» PROMPT
Count the lines in the data below where the string "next" occurs, please, and give the number alone.

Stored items
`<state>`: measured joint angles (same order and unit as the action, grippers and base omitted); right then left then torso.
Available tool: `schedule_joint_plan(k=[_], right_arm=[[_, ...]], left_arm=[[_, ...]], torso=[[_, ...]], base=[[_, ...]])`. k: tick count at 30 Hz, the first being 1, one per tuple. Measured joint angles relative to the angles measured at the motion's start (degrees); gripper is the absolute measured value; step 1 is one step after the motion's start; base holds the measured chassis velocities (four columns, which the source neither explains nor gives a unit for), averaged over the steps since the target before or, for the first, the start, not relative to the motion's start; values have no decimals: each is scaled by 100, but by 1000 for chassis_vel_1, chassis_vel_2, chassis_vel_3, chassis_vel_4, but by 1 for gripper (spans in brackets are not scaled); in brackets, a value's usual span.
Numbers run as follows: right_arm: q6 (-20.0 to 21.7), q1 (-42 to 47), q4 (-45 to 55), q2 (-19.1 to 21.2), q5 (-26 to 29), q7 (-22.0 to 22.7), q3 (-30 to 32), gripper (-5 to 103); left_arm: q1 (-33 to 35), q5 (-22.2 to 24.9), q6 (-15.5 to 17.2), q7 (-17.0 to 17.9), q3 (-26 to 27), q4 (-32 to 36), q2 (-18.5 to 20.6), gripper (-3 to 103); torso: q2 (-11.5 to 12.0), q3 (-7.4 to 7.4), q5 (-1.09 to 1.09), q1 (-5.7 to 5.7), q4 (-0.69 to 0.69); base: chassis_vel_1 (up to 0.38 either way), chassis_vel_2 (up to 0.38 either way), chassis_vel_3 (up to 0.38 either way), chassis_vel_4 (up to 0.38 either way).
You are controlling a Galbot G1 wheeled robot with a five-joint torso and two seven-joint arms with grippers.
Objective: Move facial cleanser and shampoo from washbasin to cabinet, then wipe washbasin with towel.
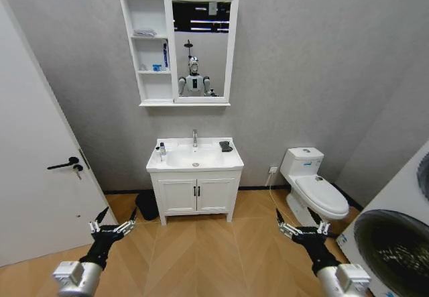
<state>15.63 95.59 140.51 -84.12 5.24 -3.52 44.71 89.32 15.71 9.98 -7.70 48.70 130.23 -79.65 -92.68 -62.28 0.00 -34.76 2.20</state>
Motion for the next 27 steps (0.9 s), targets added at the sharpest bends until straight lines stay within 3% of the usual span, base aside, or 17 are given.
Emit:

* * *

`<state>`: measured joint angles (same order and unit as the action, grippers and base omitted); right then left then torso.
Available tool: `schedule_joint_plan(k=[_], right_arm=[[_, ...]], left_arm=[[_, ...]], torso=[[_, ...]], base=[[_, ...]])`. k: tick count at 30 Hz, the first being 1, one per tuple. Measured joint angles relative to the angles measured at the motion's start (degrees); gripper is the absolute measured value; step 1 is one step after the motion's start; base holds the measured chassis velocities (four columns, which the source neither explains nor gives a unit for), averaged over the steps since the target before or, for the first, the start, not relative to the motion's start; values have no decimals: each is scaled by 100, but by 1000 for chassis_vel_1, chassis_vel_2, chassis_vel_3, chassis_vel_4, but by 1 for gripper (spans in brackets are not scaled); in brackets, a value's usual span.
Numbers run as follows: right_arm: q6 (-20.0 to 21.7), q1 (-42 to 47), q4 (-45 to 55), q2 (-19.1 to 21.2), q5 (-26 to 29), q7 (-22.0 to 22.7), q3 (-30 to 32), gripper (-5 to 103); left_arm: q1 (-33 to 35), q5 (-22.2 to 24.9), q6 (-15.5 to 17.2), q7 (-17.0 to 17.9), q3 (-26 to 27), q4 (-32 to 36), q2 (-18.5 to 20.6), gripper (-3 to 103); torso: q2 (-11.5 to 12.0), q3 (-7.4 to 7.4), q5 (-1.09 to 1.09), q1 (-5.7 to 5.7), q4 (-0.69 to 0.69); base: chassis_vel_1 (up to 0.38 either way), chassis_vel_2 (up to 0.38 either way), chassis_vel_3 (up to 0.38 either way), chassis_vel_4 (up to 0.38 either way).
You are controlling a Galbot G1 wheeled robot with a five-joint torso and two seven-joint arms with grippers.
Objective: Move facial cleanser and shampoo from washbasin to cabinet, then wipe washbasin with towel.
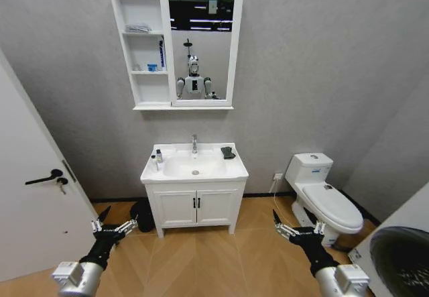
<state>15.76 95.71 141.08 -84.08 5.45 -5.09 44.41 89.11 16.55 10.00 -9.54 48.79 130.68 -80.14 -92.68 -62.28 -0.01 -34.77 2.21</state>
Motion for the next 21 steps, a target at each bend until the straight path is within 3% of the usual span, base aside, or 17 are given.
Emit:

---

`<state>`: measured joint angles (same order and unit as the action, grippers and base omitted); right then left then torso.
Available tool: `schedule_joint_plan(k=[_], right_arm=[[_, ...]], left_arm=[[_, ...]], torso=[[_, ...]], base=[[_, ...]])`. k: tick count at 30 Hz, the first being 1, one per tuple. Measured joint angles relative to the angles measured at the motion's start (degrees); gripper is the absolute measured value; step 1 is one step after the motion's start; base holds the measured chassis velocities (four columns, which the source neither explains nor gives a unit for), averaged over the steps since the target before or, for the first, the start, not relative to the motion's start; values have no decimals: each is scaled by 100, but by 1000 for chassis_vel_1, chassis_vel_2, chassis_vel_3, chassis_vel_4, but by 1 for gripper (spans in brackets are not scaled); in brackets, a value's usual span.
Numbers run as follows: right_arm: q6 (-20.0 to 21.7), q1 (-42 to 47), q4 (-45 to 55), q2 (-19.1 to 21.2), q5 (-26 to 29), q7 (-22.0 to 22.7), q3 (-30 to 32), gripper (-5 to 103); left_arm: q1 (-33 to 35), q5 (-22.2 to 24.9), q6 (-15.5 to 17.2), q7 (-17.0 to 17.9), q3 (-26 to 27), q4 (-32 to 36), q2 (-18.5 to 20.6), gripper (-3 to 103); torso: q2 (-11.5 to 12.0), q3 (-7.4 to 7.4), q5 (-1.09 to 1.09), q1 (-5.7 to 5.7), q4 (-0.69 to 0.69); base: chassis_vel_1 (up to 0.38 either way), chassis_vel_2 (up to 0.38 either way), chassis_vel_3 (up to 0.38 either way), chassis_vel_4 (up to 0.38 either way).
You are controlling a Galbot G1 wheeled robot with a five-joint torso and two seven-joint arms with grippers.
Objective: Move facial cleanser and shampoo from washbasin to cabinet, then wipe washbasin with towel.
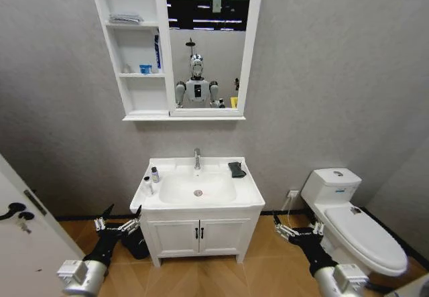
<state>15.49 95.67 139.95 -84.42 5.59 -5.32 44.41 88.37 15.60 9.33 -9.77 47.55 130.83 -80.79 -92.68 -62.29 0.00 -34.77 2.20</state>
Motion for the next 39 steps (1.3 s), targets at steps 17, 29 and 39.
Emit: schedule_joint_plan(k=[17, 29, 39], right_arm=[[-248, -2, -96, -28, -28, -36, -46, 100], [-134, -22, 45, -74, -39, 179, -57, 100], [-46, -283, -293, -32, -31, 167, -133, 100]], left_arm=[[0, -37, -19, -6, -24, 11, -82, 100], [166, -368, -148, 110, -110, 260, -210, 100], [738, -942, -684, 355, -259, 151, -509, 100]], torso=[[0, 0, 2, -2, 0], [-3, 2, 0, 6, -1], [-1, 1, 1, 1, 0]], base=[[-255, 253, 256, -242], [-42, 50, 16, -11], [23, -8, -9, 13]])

» EXERCISE RESULT
3